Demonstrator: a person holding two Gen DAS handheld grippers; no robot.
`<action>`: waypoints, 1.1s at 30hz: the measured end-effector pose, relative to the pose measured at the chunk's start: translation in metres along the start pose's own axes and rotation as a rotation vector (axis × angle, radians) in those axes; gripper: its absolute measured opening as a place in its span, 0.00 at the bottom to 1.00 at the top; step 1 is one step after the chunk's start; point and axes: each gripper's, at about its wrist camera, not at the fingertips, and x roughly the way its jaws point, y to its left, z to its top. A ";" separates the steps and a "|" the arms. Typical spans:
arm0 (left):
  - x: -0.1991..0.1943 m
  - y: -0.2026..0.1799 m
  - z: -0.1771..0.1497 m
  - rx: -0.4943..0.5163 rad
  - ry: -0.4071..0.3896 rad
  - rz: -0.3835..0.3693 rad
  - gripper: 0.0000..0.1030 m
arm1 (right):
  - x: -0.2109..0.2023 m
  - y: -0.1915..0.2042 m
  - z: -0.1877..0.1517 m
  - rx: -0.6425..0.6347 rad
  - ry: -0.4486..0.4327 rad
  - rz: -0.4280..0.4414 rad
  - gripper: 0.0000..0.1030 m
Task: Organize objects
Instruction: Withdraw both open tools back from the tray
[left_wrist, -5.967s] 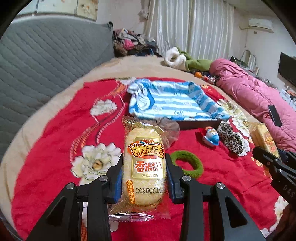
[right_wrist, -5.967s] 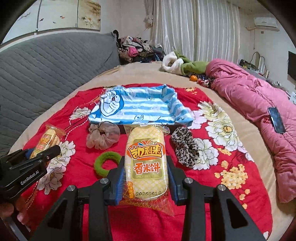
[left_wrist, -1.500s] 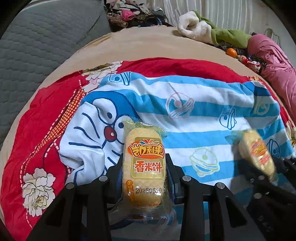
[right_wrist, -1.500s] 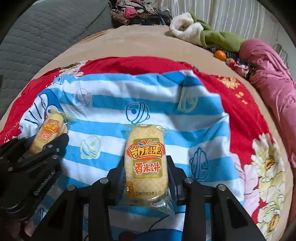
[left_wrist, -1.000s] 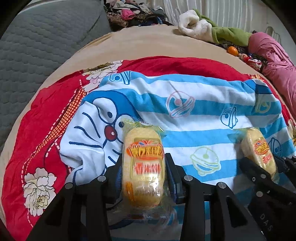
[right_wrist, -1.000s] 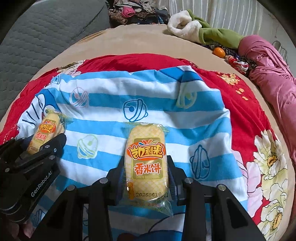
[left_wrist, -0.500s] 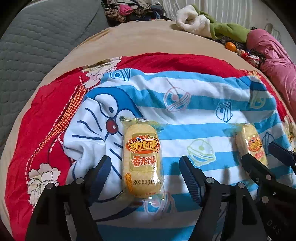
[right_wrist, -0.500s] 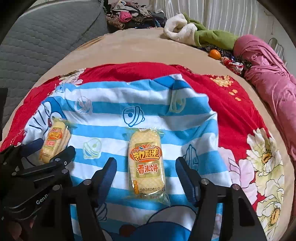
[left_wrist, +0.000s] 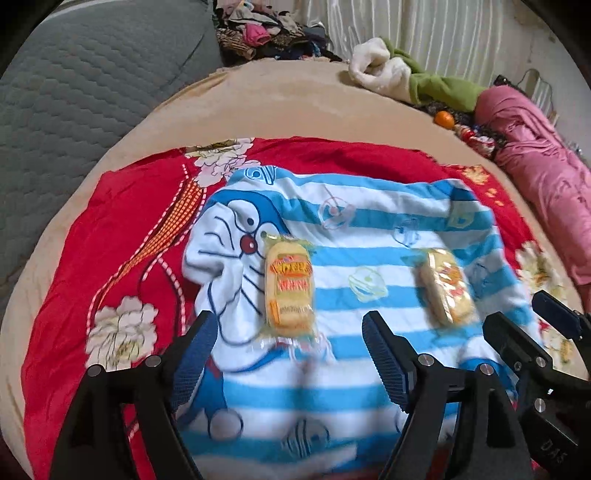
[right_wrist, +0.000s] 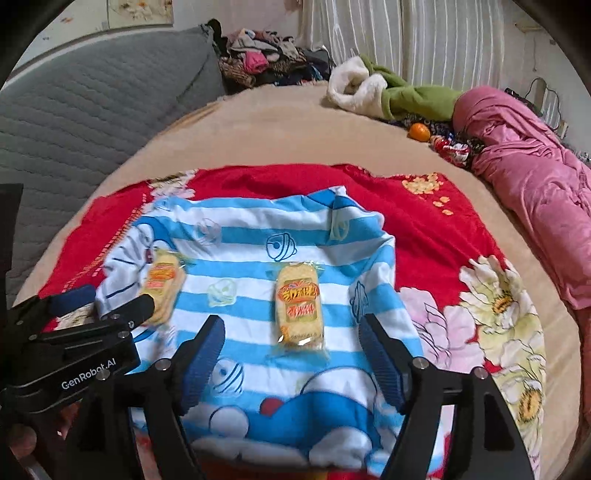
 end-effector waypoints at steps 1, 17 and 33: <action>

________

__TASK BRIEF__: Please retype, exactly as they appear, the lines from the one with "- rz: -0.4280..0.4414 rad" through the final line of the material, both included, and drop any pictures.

__ANSWER TO THE PROBLEM__:
  - rz: -0.4280..0.4414 rad
  - gripper: 0.0000..0.1030 m
Task: Organize objects
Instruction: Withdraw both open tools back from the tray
[left_wrist, -5.967s] 
[right_wrist, -5.967s] 
[left_wrist, -1.500s] 
[right_wrist, -1.500s] 
[left_wrist, -1.000s] 
[right_wrist, -1.000s] 
[left_wrist, -0.500s] 
[right_wrist, -0.500s] 
[left_wrist, +0.000s] 
[right_wrist, +0.000s] 
 end-effector waypoints at steps 1, 17 and 33: <action>

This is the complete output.